*WORK INSTRUCTIONS*. Please copy each line of the listing below in which the word "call" appears.

*DATA SHOWN*.
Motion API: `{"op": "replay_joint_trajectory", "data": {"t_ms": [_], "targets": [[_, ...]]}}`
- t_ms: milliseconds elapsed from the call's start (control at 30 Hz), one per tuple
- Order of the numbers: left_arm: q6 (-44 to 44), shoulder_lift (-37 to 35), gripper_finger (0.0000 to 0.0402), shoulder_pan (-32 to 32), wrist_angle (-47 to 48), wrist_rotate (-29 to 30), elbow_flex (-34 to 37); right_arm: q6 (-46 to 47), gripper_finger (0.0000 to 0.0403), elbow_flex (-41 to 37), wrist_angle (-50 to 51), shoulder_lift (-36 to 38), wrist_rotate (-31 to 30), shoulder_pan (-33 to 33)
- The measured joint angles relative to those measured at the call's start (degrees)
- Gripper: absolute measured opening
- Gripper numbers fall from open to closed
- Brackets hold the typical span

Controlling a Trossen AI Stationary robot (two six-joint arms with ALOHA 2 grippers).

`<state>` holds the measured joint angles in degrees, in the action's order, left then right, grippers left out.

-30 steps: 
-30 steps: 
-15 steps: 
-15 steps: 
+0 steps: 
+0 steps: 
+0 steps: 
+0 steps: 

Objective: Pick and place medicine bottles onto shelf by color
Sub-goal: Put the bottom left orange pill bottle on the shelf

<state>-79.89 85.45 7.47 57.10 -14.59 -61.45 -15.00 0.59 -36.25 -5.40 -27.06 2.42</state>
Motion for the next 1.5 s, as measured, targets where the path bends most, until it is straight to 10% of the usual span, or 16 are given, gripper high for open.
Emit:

*WRITTEN SOLUTION*.
- t_ms: milliseconds elapsed from the call's start (control at 30 Hz), one per tuple
- The measured joint angles relative to those measured at the call's start (degrees)

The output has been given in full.